The setting and the story is more interesting. In 1860, the major divide in politics was between those who wanted Free Trade and those who wanted to use tariffs on imported goods to protect home industries. The story is more pertinent because in 1860, international trade was in its infancy. Britain had been the first nation to industrialise, and the first to build a major transport system that could get goods to new markets, first at home and then overseas. In 1860, Richard Cobden, a noted advocate of free trade as a route to peace and prosperity between nations, and a prominent member of the Anti-Corn Law League twenty years previously, went to France and negotiated a trade treaty that set the pattern for trading arrangements for the rest of the century. Over time, this evolved into a sort of "Common Market" as different countries negotiated similar treaties between themselves, meaning as a consequence that goods imported into one country on favourable terms could then be re-exported to a second country under the favourable terms negotiated between those two countries. This system worked well until it fell apart in 1892 under protectionist pressure from various states, whilst political pressures within the then Conservative government in Britain caused inaction on our part to do anything to save the situation.

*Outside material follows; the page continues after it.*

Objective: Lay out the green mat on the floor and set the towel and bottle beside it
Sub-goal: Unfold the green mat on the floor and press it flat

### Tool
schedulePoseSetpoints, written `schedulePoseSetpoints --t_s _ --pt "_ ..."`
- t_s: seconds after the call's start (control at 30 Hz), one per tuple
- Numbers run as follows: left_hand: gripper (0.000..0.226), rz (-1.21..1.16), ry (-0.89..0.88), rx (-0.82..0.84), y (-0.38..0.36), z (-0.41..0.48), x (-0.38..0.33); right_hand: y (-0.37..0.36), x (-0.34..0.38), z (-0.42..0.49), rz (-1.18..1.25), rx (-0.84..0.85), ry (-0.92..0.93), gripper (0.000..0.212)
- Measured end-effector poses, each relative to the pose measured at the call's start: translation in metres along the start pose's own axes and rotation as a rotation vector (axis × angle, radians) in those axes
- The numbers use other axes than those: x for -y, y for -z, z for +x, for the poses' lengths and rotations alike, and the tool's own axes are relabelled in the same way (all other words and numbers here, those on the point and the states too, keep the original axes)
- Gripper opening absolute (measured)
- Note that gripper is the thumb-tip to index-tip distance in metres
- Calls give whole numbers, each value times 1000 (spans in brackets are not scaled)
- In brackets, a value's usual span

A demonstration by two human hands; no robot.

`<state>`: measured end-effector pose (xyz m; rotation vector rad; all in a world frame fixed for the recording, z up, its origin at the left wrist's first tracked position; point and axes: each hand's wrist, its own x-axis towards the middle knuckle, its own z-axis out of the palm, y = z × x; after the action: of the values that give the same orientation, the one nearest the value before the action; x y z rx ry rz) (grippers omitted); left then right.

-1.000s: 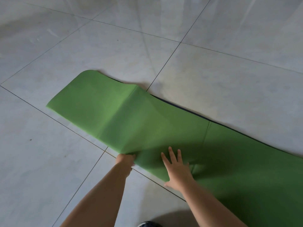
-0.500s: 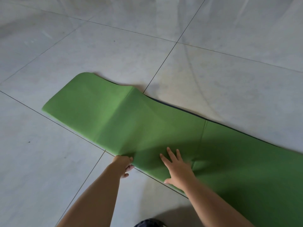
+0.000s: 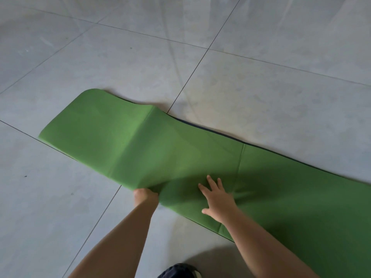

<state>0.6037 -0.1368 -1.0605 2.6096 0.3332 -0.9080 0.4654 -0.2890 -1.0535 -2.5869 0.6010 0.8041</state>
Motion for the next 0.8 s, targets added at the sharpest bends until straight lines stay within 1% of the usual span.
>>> schedulePoseSetpoints --t_s 0.07,0.13,0.17,0.2,0.27,0.33,0.37,0.43,0.53,0.63,0.8 --pt "56 215 -20 -89 -4 -8 -8 1 -8 -2 8 -13 -22 80" --pt "70 327 -36 -108 -10 -20 -18 2 -20 -7 15 -26 -52 79" --pt "77 406 -77 -98 -14 -26 -23 2 -27 -10 20 -35 -69 78" --pt "84 502 -152 -86 -21 -33 -28 1 -35 -13 26 -43 -87 78" --pt "94 672 -405 -36 -38 -48 -38 0 -54 -21 30 -53 -122 78" --pt "103 764 -664 61 -59 -67 -49 -2 -74 -31 44 -50 -171 79" --pt "107 805 -763 116 -71 -77 -55 -3 -83 -36 67 -44 -204 80" --pt "111 904 -927 229 -95 -98 -63 -6 -103 -51 128 -27 -289 81" --pt "110 1029 -1119 325 -123 -125 -73 -12 -134 -77 218 -9 -404 80" --pt "109 1133 -1192 349 -139 -142 -81 -20 -164 -104 275 28 -477 77" --pt "106 1255 -1191 334 -151 -156 -96 -35 -203 -146 328 60 -613 65"
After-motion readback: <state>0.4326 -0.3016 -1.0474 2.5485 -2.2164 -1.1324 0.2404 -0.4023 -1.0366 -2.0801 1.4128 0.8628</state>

It was interesting to see contemporary political events through the prism of day-to-day politics; for example, the outcome of the Franco-Prussian War of 1870-71 was to force France to allow "most favoured nation" tariff terms to Prussia, which then influenced the development of trading across Europe from that point onwards. The situation also changed as the various European nations in turn industrialised and built trans-national railway systems, facilitating the easier movement of goods.

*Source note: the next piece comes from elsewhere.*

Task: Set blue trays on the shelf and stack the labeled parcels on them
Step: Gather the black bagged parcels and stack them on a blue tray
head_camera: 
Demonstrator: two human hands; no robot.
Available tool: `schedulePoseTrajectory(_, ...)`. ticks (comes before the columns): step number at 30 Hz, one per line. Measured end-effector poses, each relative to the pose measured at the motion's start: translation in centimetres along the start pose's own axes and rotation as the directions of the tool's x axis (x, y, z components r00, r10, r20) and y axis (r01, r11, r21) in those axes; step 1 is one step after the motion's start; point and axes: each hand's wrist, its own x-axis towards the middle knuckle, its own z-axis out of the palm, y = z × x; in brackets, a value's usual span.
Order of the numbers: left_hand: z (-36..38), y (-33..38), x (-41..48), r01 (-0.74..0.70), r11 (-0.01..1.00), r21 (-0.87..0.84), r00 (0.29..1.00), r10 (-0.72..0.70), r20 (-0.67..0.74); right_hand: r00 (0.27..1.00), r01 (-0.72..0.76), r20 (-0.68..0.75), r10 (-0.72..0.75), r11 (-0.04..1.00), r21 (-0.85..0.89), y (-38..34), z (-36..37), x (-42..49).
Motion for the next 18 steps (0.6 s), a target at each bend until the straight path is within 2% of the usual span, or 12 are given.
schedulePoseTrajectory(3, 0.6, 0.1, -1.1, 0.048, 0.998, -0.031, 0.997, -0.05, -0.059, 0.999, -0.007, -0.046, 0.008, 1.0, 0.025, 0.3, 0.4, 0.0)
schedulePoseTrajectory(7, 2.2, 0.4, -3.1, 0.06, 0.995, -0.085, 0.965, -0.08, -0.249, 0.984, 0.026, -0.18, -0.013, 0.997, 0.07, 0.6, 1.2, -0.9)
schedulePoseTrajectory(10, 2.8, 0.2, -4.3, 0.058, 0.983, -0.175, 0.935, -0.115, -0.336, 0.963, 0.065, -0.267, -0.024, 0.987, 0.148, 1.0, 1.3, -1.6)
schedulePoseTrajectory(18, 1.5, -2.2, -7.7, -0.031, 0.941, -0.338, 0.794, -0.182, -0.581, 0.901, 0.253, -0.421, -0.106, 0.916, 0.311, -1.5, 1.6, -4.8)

The book also draws parallels between Britain's attitude to Europe in the nineteenth and late twentieth centuries, and seeing as the book was written by an American academic, it has the benefit of detachment. Just as in the post-war era Britain set the framework for what was to become the European Union but then declined to join, thus allowing the members to set and revise terms favourable to themselves which later British politicians found problematical, so in the previous century Britain encouraged the establishment of a network of interlocking trade treaties but then took no leadership role to preserve and develop those treaties. The author also identifies Britain's unwillingness to identify potential trading rivals both in the nineteenth century (Germany) and in the twentieth (post-war Germany and the Far East), and the misguided belief that if trading in one market became difficult, Britain could always turn to the Empire (or the Commonwealth), not realising that in a changed, internationalist world, those countries were free to make their own trading relationships without reference to "the mother country". Finally, the author identifies a failure by the British, then as now, to adopt the language and message of their negotiations and discussions to the European audience. As with Gladstone, so with Cameron; and our inability to communicate properly resulted then, and results now, in our marginalisation, which we mistake for independence.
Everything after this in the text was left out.